Indiana coach Tom Crean said the key for Williams was that he got better within the game. He said it all helps that Williams is so fundamentally sound.

"He is so talented and he just epitomizes what we're trying to get done right now with keeping the game simple,'' Crean said. "And there's nothing simple about his explosiveness. He's making simple, fundamental basketball plays. He is making back cuts, simple passes, and he's ready to shoot. Things like that and then all of a sudden you see him come down the lane and get that dunk or miss the one dunk that he had, I mean that was incredible. He just got better as the game went on and I think he just keeps getting more comfortable. He has gotten more comfortable being able to use both hands after injuring the one hand early.''


It's easy to look at Yogi Ferrell's game and think that the sophomore guard has simply turned it up on the offensive end and looking for his shot more.

In the last three games alone, Ferrell has scored 70 points with all three games going over the magic 20-point plateau. Last season, in 36 games, Ferrell's scoring high was 19.

But Yogi does so much more that. He gets his teammates involved, he looks for extra pass and he waits for an opening – and then takes it.

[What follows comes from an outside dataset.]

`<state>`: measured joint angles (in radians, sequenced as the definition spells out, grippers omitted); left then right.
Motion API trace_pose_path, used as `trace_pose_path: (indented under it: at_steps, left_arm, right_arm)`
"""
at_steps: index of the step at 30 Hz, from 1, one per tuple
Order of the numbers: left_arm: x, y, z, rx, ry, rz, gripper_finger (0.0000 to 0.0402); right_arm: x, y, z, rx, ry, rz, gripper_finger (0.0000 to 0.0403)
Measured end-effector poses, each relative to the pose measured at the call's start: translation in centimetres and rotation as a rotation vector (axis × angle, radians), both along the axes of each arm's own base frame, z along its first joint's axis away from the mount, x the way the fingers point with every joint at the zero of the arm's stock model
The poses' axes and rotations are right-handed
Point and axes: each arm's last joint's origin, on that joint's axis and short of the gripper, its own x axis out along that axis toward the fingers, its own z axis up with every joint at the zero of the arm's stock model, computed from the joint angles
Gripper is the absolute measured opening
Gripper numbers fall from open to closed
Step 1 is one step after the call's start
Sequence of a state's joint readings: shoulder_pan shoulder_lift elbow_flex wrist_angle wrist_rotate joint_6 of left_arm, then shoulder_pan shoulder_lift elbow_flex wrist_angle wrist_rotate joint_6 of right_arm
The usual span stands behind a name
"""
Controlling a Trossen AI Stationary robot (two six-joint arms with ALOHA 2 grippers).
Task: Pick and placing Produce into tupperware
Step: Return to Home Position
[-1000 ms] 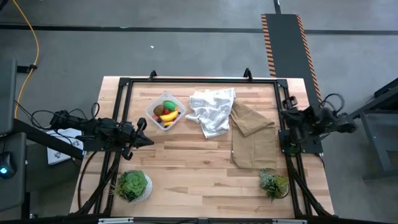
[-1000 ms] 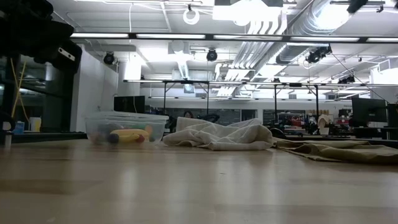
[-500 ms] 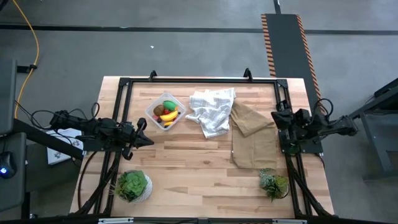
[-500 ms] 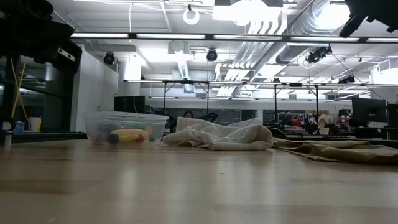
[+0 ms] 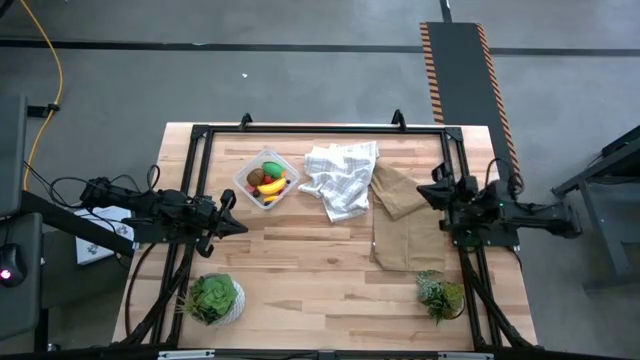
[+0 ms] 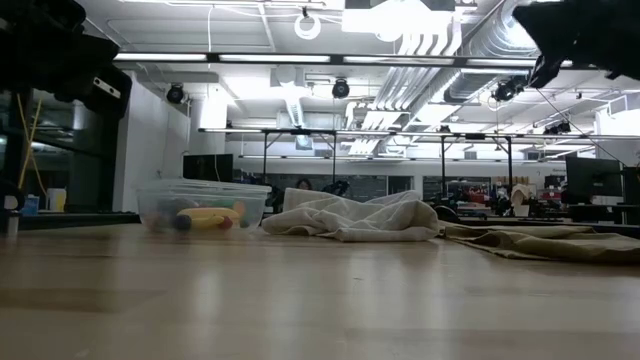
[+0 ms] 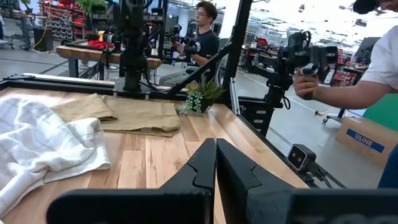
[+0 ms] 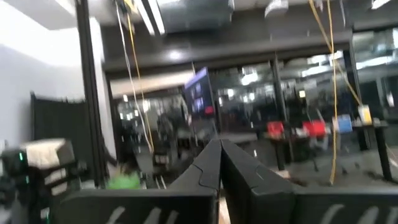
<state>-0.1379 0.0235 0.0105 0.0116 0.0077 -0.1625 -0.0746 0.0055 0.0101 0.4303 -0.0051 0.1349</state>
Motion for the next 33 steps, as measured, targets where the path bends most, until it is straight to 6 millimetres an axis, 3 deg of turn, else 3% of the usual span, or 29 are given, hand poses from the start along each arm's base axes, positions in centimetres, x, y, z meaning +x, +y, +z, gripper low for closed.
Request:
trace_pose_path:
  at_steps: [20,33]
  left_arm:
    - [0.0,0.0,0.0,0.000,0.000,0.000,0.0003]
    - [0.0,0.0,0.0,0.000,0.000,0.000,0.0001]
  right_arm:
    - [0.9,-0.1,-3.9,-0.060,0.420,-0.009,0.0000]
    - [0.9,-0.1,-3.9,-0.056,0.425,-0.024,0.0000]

"Yogi just continues to get his teammates opportunities and make them better early in the game,'' Crean said. "He takes what the defense gives him and then all of sudden things just open up for him. He's playing at such a high level. Everything is about finding guys and then all of a sudden he's standing there numerous times where he has a chance to make a play at the rim, make a play with a pull up, make a play with the three, make a play with the shot clock, in transition, whatever it is.''

Ferrell didn't shoot the ball particularly well (he was 5-for-13 from the field) but he made big shots. He had 20 points and five assists with just one turnover. He was 7-of-8 from the foul line, too.

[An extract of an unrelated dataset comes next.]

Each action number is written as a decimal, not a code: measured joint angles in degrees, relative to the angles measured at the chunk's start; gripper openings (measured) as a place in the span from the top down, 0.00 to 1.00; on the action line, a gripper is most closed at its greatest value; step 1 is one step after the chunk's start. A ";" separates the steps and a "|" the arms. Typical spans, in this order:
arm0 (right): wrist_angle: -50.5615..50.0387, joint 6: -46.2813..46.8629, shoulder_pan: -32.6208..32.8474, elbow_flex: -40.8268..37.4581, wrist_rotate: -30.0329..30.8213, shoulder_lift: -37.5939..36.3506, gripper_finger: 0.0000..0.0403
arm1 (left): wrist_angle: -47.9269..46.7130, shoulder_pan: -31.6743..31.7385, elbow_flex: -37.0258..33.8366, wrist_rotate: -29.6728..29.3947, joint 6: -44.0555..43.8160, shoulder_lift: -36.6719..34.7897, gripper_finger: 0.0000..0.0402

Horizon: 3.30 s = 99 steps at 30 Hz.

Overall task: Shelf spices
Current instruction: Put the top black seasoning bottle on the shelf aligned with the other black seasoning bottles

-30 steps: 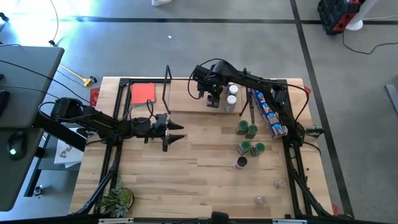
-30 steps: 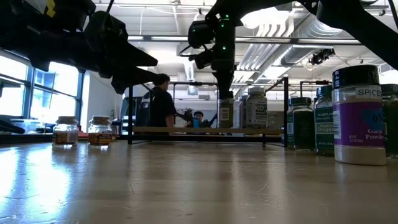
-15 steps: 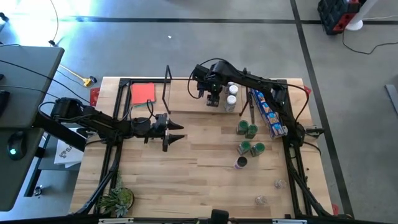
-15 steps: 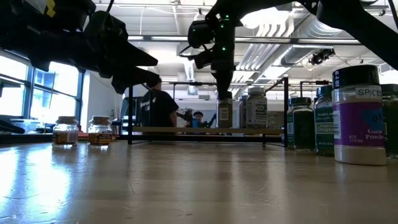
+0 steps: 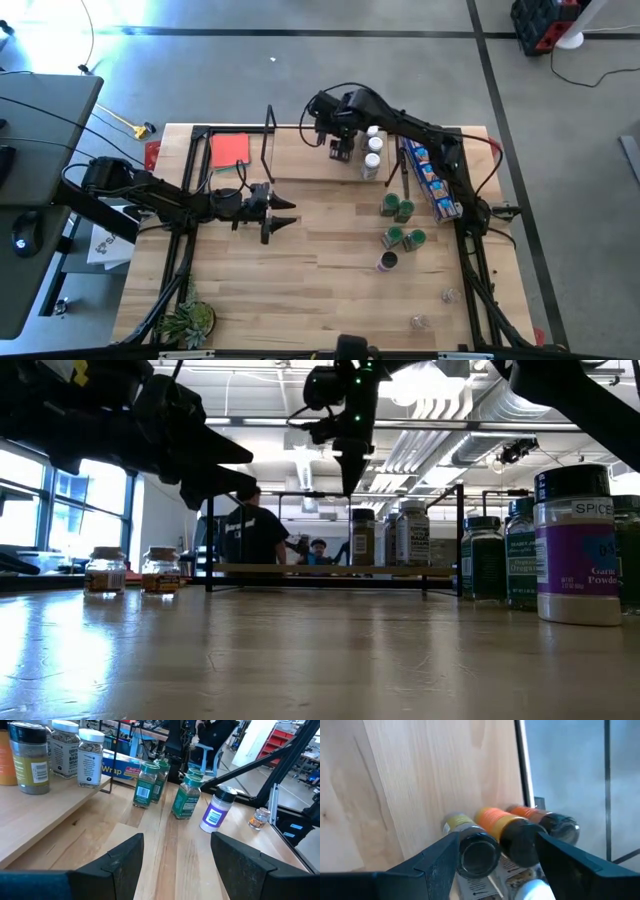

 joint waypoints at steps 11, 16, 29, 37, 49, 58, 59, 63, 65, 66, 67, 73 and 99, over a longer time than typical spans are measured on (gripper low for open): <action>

The assist-to-turnover ratio in his five games is probably the most important statistic. He has 23 assists and 10 turnovers, an average of 2.0 turnovers per game. And he's averaging 30.2 minutes per game.


Crean was left scratching his head last Sunday when IU made 30-of-49 foul shots against Stony Brook. Of those 19 misses, Indiana missed 13 free throws in the first half alone.

Thursday, Indiana was solid at the line once again. It made 31-of-36 foul shots. The Hoosiers hit 16-of-18 from the line in the first half and 15-of-18 in the second half.

"We always want to establish attacking the rim, looking for drop offs and kicks and reversals,'' Ferrell said. "We want to make them make long close outs for drives. We just wanted to establish that free throw line for us.''

Indiana has done that for certain in the first five games. The Hoosiers have already been to the free throw line 198 times this season, an average of nearly 40 per game. IU is shooting 73 percent but with more nights like Thursday that number will just continue to rise.


Since the beginning of the 2011-12 season, Indiana is 61-16 which is second in the Big Ten with a .789 winning percentage.

The Hoosiers are 12-8 in true road games, 22-13 away from Assembly Hall and 38-3 at home.